The edge creeps into Harlan Poppler's voice as he talks of watching helplessly while his dairy farm was bled dry and the power company refused to believe that its electricity was slowly killing his herd.
He says it's hard to pinpoint the worst part, but dissolves into tears when he describes his 5-year-old son pushing a toy tractor across the living room floor, plastic cows piled in its bucket.
"You ask what he's doing and he says 'I'm just taking the dead cows out of the barn like Dad does,' " said Poppler, who lost a third of the herd on his Waverly farm. "That's not the way dairy farmers take care of their cattle. It is not OK to drag dead cows out of the barn."
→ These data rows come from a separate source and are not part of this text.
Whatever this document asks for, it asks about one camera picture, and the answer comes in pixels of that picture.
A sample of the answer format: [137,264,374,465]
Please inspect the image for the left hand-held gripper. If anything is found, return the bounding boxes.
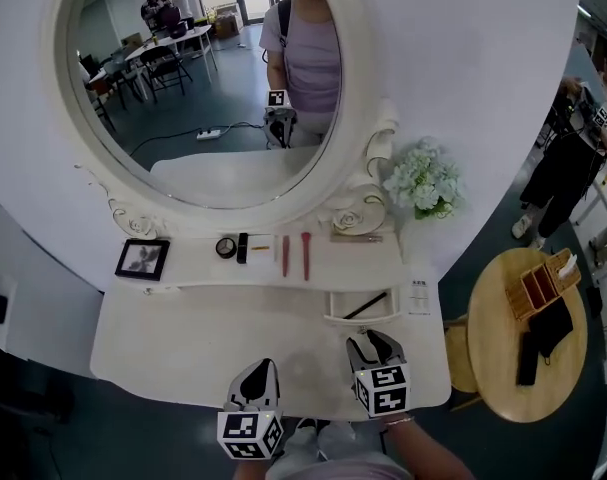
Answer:
[216,359,285,462]

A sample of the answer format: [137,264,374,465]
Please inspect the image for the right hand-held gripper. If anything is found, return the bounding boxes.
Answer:
[345,328,412,418]

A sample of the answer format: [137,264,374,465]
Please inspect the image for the small white drawer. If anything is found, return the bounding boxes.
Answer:
[323,287,402,327]
[115,281,182,295]

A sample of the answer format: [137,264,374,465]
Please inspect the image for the person's right forearm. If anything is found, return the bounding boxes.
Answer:
[382,414,479,480]

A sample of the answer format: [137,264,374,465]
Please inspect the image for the white dressing table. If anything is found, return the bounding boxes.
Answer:
[89,230,453,423]

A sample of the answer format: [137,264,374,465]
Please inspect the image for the black pencil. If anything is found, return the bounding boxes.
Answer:
[341,292,389,320]

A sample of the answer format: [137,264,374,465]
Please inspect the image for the white printed paper sheet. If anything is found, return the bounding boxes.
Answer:
[406,277,433,316]

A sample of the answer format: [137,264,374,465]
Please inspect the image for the person's light grey trousers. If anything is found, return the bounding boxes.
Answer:
[265,420,384,480]

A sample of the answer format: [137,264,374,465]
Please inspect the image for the person's lilac shirt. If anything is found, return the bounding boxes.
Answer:
[265,460,414,480]

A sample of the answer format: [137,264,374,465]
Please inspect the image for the pink makeup brush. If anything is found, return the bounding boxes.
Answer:
[300,231,313,282]

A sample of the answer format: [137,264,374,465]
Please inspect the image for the round wooden table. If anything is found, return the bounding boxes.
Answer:
[442,246,589,424]

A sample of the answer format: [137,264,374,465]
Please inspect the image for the flat black case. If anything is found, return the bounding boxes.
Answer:
[515,331,540,387]

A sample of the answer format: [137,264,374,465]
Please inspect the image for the white flower bouquet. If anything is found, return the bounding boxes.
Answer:
[381,137,467,221]

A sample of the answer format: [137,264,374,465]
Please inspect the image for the black fabric pouch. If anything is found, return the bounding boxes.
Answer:
[527,297,576,359]

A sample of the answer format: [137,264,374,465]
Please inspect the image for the wicker organizer basket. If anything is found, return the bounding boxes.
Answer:
[504,247,583,322]

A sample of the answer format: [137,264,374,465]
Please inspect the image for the oval white framed mirror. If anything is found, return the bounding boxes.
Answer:
[40,0,400,242]

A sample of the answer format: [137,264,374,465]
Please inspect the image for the black picture frame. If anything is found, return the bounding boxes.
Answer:
[114,238,171,282]

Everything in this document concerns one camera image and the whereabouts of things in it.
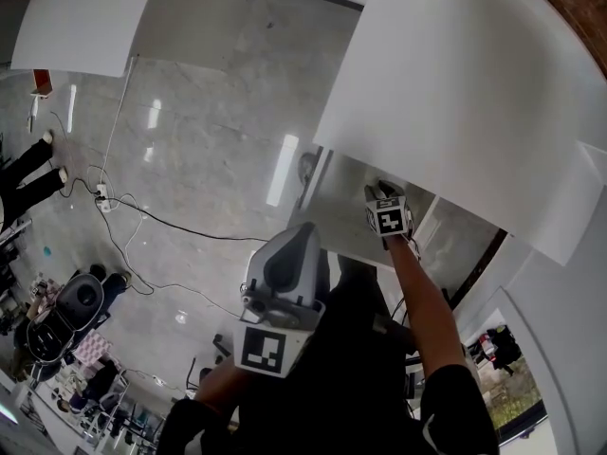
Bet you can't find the person's right forearm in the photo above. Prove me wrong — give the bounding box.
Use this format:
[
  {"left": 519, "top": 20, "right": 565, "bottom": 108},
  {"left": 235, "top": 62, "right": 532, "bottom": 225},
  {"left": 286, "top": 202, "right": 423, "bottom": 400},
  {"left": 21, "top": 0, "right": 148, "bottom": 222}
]
[{"left": 386, "top": 234, "right": 469, "bottom": 383}]

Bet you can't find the black office chair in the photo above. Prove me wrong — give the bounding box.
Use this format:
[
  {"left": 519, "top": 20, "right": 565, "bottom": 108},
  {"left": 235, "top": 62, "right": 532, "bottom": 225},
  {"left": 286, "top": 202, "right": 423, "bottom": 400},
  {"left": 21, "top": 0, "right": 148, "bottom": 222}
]
[{"left": 26, "top": 272, "right": 113, "bottom": 364}]

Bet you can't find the black cable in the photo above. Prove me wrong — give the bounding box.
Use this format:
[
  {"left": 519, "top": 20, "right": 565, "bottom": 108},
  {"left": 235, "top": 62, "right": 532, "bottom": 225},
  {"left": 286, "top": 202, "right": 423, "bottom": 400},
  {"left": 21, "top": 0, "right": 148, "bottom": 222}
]
[{"left": 61, "top": 177, "right": 271, "bottom": 319}]

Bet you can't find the black framed glass door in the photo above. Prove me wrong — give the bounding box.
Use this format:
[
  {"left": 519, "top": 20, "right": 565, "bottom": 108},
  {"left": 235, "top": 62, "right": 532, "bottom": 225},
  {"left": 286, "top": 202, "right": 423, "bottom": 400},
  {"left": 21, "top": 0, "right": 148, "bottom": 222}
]
[{"left": 473, "top": 310, "right": 546, "bottom": 445}]

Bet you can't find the white box with red interior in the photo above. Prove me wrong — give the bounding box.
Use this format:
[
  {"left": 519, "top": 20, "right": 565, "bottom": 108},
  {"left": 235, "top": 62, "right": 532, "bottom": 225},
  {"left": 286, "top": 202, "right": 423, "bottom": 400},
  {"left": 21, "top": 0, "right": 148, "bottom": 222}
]
[{"left": 30, "top": 68, "right": 56, "bottom": 99}]

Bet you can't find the white drawer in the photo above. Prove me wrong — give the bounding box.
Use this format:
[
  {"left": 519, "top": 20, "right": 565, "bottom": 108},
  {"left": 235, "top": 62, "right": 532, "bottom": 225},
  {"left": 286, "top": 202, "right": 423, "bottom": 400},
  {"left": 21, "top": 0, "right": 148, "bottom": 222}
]
[{"left": 286, "top": 147, "right": 440, "bottom": 274}]

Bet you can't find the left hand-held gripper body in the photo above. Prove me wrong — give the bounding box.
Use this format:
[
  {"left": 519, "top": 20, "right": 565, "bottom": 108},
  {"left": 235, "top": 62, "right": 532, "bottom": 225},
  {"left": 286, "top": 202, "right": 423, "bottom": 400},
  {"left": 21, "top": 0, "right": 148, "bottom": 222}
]
[{"left": 233, "top": 291, "right": 328, "bottom": 379}]

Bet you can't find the white cable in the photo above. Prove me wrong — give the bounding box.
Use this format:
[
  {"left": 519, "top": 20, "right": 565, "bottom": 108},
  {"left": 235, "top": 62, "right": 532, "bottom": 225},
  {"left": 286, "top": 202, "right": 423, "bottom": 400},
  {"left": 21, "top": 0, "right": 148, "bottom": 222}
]
[{"left": 99, "top": 54, "right": 135, "bottom": 189}]

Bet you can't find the person's black clothing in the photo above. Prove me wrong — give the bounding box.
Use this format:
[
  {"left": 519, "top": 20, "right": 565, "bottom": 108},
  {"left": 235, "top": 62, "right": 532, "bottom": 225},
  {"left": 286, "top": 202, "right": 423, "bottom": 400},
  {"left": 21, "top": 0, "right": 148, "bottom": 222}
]
[{"left": 158, "top": 248, "right": 499, "bottom": 455}]

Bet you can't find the small white desk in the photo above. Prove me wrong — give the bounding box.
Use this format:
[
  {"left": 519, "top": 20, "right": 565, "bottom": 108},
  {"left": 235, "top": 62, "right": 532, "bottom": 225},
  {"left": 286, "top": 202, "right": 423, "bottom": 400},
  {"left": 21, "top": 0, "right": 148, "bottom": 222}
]
[{"left": 9, "top": 0, "right": 260, "bottom": 80}]

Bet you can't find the person's shoe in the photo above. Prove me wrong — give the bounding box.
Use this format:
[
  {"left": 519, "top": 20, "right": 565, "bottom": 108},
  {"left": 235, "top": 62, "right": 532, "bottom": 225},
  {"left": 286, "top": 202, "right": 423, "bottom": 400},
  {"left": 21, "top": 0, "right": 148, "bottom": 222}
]
[{"left": 298, "top": 152, "right": 318, "bottom": 184}]

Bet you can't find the white desk with hutch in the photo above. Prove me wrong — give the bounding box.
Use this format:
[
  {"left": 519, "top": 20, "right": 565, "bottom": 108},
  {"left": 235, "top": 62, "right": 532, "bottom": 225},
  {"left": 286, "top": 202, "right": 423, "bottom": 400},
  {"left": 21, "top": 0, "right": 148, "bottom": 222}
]
[{"left": 312, "top": 0, "right": 607, "bottom": 267}]

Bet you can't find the checkered cloth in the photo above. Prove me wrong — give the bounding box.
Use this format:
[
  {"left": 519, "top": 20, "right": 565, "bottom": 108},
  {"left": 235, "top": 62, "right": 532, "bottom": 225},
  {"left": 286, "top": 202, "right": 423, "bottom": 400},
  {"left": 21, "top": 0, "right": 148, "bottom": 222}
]
[{"left": 78, "top": 332, "right": 115, "bottom": 364}]

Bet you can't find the person's left forearm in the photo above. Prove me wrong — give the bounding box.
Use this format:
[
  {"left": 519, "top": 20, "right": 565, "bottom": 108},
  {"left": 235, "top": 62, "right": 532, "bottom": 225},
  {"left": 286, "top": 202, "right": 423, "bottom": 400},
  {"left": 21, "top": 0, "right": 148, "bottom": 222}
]
[{"left": 193, "top": 357, "right": 248, "bottom": 410}]

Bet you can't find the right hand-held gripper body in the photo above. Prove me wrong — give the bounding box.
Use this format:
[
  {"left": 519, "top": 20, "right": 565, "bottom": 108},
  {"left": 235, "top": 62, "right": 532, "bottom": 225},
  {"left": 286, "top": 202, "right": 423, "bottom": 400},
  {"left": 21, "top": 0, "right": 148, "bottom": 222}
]
[{"left": 363, "top": 180, "right": 414, "bottom": 239}]

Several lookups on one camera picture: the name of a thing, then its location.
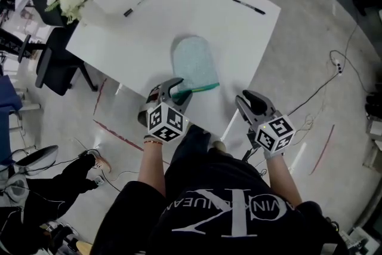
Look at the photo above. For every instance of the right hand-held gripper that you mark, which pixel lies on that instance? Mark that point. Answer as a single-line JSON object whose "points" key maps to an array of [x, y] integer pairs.
{"points": [[274, 134]]}

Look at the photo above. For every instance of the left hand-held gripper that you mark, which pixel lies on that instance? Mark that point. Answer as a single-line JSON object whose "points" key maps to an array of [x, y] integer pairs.
{"points": [[167, 124]]}

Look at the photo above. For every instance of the light blue mesh pouch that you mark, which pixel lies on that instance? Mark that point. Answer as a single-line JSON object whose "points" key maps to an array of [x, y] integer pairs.
{"points": [[194, 62]]}

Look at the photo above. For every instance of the white pen with black cap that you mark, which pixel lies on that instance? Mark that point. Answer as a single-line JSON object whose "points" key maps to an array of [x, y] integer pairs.
{"points": [[138, 4]]}

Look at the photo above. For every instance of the person's right forearm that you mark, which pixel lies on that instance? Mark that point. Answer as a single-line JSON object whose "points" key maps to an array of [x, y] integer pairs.
{"points": [[283, 182]]}

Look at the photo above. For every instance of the person's left forearm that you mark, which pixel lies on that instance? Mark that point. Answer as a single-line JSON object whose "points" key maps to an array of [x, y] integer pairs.
{"points": [[150, 167]]}

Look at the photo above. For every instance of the person's beige shoe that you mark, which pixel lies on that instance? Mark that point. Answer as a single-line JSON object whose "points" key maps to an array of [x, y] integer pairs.
{"points": [[223, 148]]}

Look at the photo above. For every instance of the person's black trousers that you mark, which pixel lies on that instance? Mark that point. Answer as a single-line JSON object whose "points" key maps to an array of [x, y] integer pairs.
{"points": [[191, 146]]}

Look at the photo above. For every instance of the white table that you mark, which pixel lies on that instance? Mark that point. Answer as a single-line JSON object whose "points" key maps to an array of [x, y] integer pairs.
{"points": [[209, 33]]}

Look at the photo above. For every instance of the small white floor power strip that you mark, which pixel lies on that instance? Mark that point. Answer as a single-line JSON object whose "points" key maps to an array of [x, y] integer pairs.
{"points": [[338, 66]]}

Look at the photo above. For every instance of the black power adapter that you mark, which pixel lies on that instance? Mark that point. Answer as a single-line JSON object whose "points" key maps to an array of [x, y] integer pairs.
{"points": [[83, 153]]}

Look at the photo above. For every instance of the black printed t-shirt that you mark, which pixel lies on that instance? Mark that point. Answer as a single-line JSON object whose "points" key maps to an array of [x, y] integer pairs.
{"points": [[224, 218]]}

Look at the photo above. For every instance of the white vase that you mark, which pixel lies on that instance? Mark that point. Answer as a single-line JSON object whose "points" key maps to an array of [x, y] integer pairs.
{"points": [[95, 15]]}

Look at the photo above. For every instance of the black office chair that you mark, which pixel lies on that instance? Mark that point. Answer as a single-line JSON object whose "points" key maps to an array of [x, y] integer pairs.
{"points": [[56, 68]]}

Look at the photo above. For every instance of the grey bowl-shaped seat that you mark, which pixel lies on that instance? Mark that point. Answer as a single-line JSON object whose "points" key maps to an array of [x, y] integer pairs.
{"points": [[38, 156]]}

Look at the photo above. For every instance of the blue cloth-covered stand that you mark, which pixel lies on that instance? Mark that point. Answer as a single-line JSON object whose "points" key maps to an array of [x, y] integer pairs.
{"points": [[9, 113]]}

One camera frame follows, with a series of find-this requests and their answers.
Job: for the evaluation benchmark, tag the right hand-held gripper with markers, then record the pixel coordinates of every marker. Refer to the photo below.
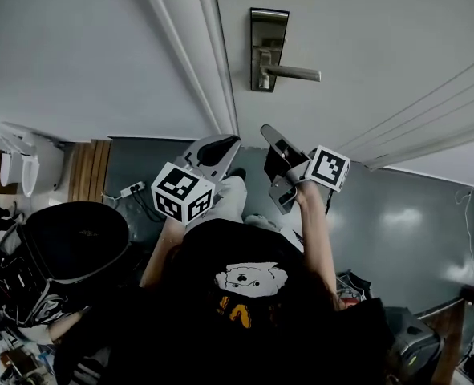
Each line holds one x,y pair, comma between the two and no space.
326,168

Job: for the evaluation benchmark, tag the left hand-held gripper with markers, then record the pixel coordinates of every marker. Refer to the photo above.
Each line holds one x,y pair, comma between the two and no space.
180,195

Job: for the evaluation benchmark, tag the person's right forearm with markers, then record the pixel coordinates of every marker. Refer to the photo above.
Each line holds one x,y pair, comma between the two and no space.
318,239

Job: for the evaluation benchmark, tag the person's left forearm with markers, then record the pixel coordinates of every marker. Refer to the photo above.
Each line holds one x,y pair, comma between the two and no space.
162,251

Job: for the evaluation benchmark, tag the white door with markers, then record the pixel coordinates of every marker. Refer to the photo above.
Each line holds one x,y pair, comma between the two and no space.
373,54

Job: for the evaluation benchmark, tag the person's black shoe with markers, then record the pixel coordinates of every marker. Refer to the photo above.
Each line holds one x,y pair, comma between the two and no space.
237,173

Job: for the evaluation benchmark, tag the person's grey trouser leg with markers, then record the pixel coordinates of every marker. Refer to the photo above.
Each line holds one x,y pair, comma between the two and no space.
230,199

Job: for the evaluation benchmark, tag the white power strip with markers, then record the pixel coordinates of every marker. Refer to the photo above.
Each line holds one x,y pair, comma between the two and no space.
132,189

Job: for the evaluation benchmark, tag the wooden slatted mat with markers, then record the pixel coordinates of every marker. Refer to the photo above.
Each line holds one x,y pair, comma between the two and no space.
89,171

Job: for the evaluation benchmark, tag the person's black printed t-shirt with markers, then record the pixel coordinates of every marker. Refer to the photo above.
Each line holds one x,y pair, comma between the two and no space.
228,315

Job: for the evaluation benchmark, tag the black backpack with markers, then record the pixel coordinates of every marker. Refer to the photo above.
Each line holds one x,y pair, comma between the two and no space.
68,247

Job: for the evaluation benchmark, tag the white toilet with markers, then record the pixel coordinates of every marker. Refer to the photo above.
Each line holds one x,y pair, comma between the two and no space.
32,167

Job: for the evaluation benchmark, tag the grey printer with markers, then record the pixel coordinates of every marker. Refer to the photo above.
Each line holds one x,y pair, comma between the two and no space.
415,345

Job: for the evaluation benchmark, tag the dark wooden chair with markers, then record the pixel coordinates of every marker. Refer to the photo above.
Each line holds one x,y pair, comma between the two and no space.
455,327

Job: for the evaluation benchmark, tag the white door frame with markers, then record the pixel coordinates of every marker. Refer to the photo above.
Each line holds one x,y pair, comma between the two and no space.
196,54

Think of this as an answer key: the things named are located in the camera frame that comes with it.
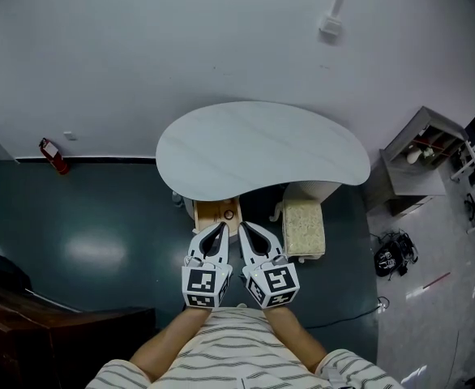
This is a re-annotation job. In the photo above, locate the beige upholstered stool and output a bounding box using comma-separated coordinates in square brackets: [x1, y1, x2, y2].
[268, 199, 327, 265]

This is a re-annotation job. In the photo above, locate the dark wooden furniture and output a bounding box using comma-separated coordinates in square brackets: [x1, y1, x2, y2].
[0, 243, 157, 389]

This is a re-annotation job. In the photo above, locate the black floor cable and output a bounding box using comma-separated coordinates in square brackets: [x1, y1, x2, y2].
[302, 296, 389, 330]

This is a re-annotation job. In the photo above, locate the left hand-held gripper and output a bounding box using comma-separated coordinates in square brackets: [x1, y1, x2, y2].
[180, 221, 233, 311]

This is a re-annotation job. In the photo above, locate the wooden drawer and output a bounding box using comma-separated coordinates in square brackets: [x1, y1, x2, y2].
[192, 198, 243, 237]

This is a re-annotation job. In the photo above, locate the white wall conduit box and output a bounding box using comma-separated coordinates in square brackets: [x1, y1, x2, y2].
[317, 0, 354, 43]

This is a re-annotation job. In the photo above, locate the red and white stick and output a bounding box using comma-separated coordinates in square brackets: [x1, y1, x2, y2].
[419, 271, 452, 290]

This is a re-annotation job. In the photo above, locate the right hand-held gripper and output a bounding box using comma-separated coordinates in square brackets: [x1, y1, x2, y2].
[237, 220, 302, 310]

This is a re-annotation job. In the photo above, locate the white marble table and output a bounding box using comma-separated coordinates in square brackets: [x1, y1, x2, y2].
[155, 100, 372, 223]

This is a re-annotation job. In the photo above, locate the red fire extinguisher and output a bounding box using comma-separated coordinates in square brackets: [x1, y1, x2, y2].
[37, 137, 71, 177]

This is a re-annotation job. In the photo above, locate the black cable bundle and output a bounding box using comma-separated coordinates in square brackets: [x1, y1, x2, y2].
[370, 228, 422, 280]

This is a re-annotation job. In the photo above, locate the person's striped shirt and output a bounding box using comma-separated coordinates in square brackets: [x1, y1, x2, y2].
[83, 302, 404, 389]

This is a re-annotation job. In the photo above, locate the grey shelf cabinet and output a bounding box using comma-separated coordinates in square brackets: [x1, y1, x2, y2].
[365, 105, 469, 219]

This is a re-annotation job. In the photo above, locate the white object in cabinet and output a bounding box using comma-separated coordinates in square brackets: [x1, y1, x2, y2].
[406, 146, 434, 165]
Poppler's five-year fight with the Wright Hennepin Cooperative Electric Association is the latest in the decades-long dispute pitting Midwestern farmers against their power companies. As issue is whether stray electrical currents are cutting milk production and ultimately killing dairy cows.
At least six stray voltage lawsuits are active in Minnesota and frustrated farmers and their advocates see a recent court ruling in Poppler's favor as a sign that the tide is turning in their direction.
"It's a major problem and nobody seems to want to fix it," said state Sen. Bruce Anderson, a Republican from Buffalo who has pushed for legislation to address the situation.
The utilities have countered with research from the 1990s showing that electricity conducted into dairy herds is not significant enough to cause harm to the animals.
"We're seeing a lot of farmers being put under a lot of stress from the market, and it's causing them to point the finger somewhere else," said Daniel Bellig, co-counsel for Wright- Hennepin in the Poppler case.